### Collected material

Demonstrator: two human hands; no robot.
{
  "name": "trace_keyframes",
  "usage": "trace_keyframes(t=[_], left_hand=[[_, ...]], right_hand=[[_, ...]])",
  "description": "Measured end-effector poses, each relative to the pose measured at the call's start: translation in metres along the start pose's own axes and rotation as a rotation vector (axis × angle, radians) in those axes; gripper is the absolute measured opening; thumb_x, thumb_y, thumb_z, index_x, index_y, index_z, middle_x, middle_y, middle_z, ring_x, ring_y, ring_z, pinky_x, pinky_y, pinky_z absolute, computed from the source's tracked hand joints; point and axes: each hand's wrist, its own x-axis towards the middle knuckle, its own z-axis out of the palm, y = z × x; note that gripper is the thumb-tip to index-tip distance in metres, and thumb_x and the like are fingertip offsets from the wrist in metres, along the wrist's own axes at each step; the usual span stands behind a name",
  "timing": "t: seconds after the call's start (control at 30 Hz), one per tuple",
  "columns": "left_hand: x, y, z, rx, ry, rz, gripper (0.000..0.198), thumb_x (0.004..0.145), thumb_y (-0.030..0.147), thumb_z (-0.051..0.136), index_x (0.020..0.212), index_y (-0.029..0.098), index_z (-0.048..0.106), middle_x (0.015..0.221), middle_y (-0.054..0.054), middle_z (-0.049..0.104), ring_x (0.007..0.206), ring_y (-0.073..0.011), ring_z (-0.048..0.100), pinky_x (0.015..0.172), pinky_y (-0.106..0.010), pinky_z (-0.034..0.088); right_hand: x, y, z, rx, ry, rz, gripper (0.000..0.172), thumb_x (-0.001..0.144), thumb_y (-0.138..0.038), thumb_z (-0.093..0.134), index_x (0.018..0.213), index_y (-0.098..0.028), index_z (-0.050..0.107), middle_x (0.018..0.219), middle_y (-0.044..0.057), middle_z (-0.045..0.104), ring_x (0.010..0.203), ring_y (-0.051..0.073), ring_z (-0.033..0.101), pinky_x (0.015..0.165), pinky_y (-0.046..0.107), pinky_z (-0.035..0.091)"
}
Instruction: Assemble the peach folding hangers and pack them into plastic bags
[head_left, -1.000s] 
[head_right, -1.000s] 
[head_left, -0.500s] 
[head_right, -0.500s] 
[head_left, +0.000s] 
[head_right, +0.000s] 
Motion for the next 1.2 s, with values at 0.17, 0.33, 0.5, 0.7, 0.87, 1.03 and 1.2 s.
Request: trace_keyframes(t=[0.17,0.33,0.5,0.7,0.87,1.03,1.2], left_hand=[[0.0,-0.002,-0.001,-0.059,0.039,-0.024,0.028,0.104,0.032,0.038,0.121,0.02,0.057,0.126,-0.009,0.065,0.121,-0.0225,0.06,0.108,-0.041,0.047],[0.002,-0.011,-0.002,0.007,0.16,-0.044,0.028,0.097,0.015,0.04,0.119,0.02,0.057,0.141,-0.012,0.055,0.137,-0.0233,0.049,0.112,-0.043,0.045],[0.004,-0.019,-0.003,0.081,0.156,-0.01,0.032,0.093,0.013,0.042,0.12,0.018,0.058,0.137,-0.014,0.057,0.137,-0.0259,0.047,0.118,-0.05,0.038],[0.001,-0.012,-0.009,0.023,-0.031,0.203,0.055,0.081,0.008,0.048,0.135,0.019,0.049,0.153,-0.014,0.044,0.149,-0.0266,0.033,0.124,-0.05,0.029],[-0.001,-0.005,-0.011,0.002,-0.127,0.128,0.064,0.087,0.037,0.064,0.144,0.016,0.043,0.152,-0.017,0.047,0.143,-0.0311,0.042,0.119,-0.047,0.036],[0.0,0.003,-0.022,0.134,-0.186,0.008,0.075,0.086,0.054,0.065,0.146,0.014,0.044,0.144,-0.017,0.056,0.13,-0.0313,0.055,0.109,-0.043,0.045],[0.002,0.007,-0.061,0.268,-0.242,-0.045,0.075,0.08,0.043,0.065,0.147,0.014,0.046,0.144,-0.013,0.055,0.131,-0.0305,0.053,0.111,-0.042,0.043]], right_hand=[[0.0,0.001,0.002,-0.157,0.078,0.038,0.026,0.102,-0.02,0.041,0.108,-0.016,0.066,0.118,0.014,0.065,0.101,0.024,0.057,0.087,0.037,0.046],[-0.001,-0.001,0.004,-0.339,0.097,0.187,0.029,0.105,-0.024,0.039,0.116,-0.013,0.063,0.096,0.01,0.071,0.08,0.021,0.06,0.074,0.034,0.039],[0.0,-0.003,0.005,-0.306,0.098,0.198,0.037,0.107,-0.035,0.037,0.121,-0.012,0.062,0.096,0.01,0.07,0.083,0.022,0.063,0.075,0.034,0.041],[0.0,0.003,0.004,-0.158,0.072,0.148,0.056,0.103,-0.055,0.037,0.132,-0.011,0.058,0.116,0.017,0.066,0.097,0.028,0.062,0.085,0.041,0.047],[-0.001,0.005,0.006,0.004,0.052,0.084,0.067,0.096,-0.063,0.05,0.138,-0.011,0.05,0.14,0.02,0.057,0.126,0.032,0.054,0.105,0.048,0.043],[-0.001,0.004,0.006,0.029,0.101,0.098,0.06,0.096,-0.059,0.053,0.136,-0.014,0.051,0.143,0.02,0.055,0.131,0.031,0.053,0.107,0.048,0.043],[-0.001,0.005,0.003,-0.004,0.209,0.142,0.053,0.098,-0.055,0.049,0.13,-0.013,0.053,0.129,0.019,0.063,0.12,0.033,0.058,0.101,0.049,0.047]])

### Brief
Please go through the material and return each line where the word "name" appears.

### Result below
  "name": "trace_keyframes",
  "description": "Measured end-effector poses, each relative to the pose measured at the call's start: translation in metres along the start pose's own axes and rotation as a rotation vector (axis × angle, radians) in those axes; gripper is the absolute measured opening; thumb_x, thumb_y, thumb_z, index_x, index_y, index_z, middle_x, middle_y, middle_z, ring_x, ring_y, ring_z, pinky_x, pinky_y, pinky_z absolute, computed from the source's tracked hand joints; point and axes: each hand's wrist, its own x-axis towards the middle knuckle, its own z-axis out of the palm, y = z × x; note that gripper is the thumb-tip to index-tip distance in metres, and thumb_x and the like are fingertip offsets from the wrist in metres, along the wrist's own axes at each step; the usual span stands behind a name",

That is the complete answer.